Socialism has failed everywhere it’s ever been tried. Instead of prosperity, it leads to poverty. Instead of opportunity, it creates dependency. Instead of Liberty, it means oppression at home and often means aggression abroad. Instead of hope for a better tomorrow, socialism means a living nightmare every single day.

Look at North Korea. Its governing document is literally called the “Socialist Constitution.” While I was ambassador at the UN, they released a report documenting that country’s plight. About 70% of North Koreans require food aid. More than one out of five young and middle-aged women are malnourished. Nearly 30% of children are physically deformed from hunger.

Torture and murder are the rule in the world’s deadliest Gulags, and North Korea’s leader dreams of overtaking his Southern neighbor and threatening America.

Across the border in China, while the introduction of market capitalism has done wonders for the economy, the socialist political system has created the world’s most repressive nation. Nearly 1.4 billion people are under constant surveillance. Corruption is everywhere. In Jinjiang, millions of Muslim Uyghurs have been thrown into modern day concentration camps, forced to change their names and dropped their religion. Where people do have a choice in Hong Kong and Taiwan, no one is choosing the Chinese socialist model.

Closer to home, socialism is alive but not well. In Cuba and Nicaragua. I dealt with these countries as ambassador. My heart broke for their citizens. They live with tyranny beyond anything Americans would recognize. Yet nothing moved me like the suffering of the good people of Venezuela.

In 2018, I stood on the Simón Bolívar Bridge, which crosses from Venezuela into Columbia. I watched thousands of Venezuelans go by. Entire families walking in the blazing heat for hours to get to Columbia where they would have the only meal they would eat that day. The average Venezuelan lost 24 pounds in 2017 alone. Four million have fled their homeland. They are literally fleeing socialism.

The socialist dictator Nicolás Maduro propped up by his Cuban socialist allies has run Venezuela into the ground. It was the richest country in Latin America when it was capitalist. It also had free and fair elections. Now Venezuelans are digging in trash cans and killing zoo animals for food. Millions are sick, starving, and denied the most basic political freedoms.

The same day I stood on the Simón Bolívar Bridge, I met a Venezuelan family and held their beautiful baby girl.

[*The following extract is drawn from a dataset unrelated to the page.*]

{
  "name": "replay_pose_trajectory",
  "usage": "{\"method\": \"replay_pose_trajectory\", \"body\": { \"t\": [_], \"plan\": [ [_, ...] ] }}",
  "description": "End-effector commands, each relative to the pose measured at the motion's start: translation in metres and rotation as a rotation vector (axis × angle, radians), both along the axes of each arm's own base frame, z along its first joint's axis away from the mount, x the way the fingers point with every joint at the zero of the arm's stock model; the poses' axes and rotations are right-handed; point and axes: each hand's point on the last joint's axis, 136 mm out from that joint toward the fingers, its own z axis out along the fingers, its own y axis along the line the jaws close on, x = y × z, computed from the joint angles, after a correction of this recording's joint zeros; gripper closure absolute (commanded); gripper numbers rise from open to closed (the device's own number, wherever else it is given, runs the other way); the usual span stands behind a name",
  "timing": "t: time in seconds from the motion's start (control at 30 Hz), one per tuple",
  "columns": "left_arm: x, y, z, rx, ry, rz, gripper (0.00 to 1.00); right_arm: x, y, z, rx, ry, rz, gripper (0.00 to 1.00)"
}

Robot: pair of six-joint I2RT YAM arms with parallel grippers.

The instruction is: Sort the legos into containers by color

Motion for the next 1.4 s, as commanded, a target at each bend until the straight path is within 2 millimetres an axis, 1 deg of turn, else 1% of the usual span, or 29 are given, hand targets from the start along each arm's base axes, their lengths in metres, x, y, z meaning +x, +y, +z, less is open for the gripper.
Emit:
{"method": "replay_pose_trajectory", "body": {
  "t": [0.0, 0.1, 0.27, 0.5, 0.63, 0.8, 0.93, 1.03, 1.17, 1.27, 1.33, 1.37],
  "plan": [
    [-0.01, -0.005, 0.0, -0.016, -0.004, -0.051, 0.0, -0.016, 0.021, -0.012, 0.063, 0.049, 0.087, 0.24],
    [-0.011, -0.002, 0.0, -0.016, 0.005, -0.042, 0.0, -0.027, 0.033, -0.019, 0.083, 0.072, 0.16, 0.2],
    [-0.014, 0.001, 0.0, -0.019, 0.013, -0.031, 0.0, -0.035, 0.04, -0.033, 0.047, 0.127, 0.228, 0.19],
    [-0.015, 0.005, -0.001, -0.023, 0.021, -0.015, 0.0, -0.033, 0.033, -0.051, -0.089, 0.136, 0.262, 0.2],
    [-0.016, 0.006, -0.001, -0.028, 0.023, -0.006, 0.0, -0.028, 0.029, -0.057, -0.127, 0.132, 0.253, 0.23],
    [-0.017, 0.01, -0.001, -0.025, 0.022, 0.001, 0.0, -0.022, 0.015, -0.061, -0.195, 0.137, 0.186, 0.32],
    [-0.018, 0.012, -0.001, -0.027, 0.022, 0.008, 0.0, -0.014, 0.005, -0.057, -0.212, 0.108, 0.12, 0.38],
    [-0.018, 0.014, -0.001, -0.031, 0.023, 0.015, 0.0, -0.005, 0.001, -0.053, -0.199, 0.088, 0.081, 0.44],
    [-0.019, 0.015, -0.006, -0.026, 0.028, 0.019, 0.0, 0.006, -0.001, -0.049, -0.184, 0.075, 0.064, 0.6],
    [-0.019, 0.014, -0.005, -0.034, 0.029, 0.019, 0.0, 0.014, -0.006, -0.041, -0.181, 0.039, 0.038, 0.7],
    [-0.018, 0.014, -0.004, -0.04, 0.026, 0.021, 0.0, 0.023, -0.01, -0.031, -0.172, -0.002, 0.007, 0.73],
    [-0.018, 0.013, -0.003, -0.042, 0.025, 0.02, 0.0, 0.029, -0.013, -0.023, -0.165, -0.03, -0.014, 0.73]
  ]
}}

Her mom was emotional. She said she never wanted her daughter to grow up that way.

Socialism is a total disaster and as Americans we must condemn it wherever it exists. That is why it is truly amazing to see how socialism has become trendy in parts of America. These days, it seems like socialism is everywhere. It’s in our colleges and universities. It’s in Congress where an up-and-coming congresswoman says, “Capitalism is irredeemable. It’s at the highest levels of society and politics.” Right now, the Democratic presidential front runner is an avowed socialist named Bernie Sanders. Only in a prosperous country like America can people be so flippant about capitalism and so naive about socialism.

Do you know where people aren’t demanding socialism? Venezuela, Nicaragua, North Korea, every socialist country ever. It’s at this point in the argument that defenders of socialism usually say, “Of course, they don’t mean that socialism of Venezuela or China.” Their version is different, they say. “It’s kinder and gentler.”

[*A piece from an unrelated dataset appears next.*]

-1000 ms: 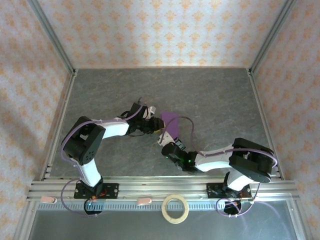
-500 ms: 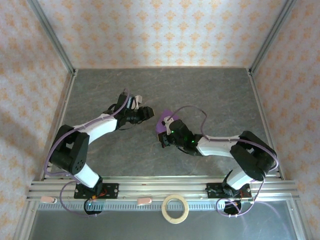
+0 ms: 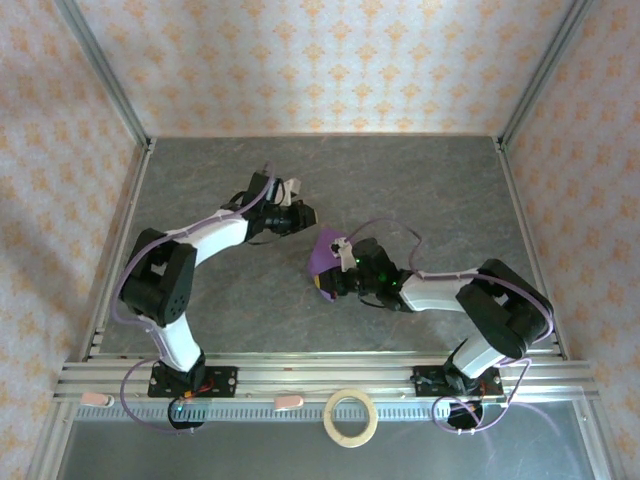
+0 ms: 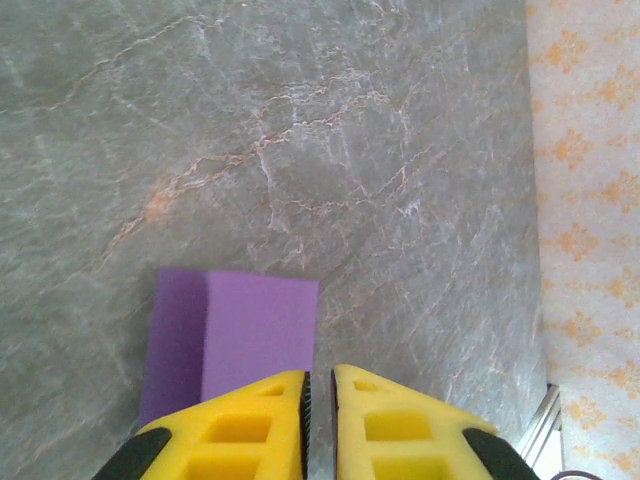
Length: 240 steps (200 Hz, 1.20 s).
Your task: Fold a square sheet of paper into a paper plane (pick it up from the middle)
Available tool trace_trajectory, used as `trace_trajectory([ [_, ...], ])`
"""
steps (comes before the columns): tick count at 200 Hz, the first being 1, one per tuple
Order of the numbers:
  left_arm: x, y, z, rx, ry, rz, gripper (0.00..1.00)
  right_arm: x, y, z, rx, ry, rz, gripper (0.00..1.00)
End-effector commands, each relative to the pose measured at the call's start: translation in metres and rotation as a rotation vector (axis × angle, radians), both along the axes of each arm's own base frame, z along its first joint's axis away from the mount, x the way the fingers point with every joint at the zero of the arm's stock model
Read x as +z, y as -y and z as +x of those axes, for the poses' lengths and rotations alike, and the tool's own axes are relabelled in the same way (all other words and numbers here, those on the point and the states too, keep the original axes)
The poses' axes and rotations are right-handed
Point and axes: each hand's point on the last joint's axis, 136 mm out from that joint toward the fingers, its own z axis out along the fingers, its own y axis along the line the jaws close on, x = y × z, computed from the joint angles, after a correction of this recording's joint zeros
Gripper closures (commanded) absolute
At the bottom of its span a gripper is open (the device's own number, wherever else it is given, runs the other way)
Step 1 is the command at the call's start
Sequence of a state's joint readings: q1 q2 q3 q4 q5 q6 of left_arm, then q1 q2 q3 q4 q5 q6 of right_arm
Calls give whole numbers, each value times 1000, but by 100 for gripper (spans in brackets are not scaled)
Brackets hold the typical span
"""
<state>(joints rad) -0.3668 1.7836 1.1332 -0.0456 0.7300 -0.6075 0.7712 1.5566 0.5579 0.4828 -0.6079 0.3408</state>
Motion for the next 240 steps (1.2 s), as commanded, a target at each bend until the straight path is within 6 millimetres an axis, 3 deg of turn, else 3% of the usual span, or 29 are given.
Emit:
trace_trajectory([
  [1, -9, 22, -9, -117, -7, 39, 85, 8, 1, -7, 24, 9, 40, 100],
  [26, -25, 36, -14, -174, -30, 128, 89, 2, 7, -7, 8, 6, 21, 100],
  [29, -38, 37, -15, -179, -52, 149, 89, 1, 8, -8, 9, 6, 20, 100],
  [52, -65, 40, -21, -202, -99, 205, 92, 3, 5, -6, 9, 2, 37, 100],
  [81, -94, 34, -23, -191, -149, 253, 95, 3, 2, -3, 10, 5, 34, 100],
  [131, -123, 21, -29, -186, -183, 331, 98, -1, 4, 4, 9, -29, 37, 100],
  [166, -134, 15, -35, -183, -199, 360, 99, -9, 10, 10, -3, -57, 21, 100],
  [240, -130, 17, -36, -158, -204, 329, 99, -33, 27, 34, -74, -88, -99, 100],
])
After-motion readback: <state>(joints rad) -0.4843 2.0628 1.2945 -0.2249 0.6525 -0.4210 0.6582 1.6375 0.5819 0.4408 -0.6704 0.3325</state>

They point to Scandinavia. The same Scandinavia or Sweden tried socialism, saw it fail and went so far in the other direction that it now has one of the freest economies in Europe. The same Scandinavia or Denmark cut its business tax rate by more than half. The Danish prime minister criticized Bernie Sanders and said, his country is a market economy.

And get this, Finland’s president was recently asked if his country was socialist. His response “No, God bless.”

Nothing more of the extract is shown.